## Exercise details
Examine each line of the data, and copy the ones containing "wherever".

## Information
┌──

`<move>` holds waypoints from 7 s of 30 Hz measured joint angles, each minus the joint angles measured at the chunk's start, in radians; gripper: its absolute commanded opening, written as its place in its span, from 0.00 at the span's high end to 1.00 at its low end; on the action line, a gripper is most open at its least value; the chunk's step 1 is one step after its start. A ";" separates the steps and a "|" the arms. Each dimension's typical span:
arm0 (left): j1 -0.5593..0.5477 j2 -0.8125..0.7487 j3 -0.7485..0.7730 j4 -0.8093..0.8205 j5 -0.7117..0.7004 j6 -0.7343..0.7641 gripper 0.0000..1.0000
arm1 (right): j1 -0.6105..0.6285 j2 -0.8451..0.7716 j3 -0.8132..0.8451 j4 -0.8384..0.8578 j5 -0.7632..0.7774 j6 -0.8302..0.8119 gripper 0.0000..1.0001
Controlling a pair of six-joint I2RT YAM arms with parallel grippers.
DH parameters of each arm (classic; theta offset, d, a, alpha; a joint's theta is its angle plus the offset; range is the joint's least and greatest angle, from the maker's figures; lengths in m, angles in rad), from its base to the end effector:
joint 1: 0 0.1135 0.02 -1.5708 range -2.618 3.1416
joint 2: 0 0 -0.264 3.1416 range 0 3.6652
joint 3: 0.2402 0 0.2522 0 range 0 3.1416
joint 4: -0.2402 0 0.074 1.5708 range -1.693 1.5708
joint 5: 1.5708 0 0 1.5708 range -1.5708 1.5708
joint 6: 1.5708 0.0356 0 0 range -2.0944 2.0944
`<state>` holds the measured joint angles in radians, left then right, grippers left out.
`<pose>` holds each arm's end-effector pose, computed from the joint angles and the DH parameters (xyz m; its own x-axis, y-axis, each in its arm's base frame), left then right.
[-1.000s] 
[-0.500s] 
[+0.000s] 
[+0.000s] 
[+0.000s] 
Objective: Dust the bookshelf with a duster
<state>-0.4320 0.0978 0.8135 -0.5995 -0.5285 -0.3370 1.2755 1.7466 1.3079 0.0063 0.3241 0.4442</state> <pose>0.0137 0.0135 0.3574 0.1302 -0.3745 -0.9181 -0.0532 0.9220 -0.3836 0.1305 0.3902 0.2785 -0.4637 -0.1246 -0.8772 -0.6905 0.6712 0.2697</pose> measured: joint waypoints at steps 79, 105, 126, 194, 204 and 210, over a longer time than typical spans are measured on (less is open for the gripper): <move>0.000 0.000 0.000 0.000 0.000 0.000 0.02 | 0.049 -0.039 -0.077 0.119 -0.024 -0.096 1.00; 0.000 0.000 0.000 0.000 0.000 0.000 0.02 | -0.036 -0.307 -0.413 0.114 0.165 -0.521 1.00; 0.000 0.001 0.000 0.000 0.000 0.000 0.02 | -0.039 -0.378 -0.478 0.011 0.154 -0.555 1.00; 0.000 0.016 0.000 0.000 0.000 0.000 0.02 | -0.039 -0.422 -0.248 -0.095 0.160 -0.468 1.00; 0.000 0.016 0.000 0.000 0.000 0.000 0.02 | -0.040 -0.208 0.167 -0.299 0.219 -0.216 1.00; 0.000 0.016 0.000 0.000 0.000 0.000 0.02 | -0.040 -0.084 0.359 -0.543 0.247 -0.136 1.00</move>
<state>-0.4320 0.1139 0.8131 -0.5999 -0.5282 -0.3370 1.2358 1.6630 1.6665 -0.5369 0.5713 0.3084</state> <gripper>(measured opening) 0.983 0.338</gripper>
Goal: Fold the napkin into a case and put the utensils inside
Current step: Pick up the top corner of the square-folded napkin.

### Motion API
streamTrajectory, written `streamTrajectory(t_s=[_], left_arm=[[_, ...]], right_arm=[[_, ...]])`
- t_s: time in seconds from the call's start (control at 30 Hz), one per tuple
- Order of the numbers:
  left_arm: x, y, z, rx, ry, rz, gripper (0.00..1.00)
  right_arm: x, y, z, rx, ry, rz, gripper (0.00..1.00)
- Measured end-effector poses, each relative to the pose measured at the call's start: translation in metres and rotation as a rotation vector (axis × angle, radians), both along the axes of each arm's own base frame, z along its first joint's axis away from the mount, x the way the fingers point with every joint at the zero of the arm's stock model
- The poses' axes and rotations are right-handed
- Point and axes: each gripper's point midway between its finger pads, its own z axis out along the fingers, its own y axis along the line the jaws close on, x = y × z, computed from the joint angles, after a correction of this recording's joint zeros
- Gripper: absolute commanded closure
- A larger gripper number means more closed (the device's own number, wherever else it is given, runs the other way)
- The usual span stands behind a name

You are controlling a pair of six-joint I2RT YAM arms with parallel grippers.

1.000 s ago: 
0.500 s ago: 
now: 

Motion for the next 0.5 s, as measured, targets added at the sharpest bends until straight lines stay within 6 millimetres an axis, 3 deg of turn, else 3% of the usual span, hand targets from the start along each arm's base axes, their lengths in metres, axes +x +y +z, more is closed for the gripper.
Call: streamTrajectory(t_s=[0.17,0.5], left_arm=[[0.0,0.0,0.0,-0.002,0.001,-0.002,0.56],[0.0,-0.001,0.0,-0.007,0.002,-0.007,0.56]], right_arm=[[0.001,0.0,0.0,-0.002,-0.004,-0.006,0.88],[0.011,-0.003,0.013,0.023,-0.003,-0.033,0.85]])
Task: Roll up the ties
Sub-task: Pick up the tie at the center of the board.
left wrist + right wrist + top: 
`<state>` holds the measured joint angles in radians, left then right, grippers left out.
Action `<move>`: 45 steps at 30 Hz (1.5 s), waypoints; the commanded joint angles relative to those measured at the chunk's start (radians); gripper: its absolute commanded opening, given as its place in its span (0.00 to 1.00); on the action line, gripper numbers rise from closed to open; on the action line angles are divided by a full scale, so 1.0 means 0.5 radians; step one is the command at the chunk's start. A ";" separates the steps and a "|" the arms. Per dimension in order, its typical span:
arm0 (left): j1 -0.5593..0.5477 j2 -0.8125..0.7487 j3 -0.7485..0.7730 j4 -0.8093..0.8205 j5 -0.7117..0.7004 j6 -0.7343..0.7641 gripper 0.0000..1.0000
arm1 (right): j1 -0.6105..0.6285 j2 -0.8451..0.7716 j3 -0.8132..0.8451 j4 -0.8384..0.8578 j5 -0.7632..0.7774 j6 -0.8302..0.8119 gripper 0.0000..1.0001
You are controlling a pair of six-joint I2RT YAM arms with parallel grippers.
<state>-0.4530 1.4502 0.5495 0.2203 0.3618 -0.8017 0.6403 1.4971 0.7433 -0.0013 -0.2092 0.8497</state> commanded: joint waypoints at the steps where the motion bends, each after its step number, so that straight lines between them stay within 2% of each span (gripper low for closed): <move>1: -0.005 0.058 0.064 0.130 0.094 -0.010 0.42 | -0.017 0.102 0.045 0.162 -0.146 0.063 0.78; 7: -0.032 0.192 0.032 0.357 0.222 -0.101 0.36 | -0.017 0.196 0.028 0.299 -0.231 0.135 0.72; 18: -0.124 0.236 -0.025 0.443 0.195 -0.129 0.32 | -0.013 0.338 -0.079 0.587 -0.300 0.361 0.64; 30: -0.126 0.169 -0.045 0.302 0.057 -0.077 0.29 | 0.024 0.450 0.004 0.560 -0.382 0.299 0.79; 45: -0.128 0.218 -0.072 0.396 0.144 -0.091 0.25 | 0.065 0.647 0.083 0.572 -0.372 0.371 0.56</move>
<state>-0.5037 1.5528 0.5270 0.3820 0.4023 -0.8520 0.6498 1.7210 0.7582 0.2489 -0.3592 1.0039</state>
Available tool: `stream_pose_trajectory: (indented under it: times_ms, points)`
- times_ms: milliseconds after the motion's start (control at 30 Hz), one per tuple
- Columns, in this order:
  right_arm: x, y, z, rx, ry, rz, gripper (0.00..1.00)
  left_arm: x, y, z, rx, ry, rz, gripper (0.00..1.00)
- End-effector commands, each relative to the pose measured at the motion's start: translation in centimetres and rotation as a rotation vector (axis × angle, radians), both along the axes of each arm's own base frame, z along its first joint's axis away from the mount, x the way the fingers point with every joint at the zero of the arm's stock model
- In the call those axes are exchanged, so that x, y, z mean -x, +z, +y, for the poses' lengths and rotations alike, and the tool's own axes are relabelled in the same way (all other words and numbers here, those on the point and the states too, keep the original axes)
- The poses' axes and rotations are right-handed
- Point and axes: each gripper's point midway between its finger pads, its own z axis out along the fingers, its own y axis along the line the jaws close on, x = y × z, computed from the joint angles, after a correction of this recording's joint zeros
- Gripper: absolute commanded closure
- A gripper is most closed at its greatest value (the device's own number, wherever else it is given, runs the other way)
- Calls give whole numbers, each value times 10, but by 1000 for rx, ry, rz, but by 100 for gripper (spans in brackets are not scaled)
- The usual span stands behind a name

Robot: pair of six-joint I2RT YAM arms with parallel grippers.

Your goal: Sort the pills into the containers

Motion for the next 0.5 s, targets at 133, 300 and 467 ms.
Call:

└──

## Result of this task
- A larger gripper number means more closed (the device's own number, wherever else it is given, runs the other way)
- A gripper is most closed at its greatest value (the device's own number, wherever else it is given, runs the other way)

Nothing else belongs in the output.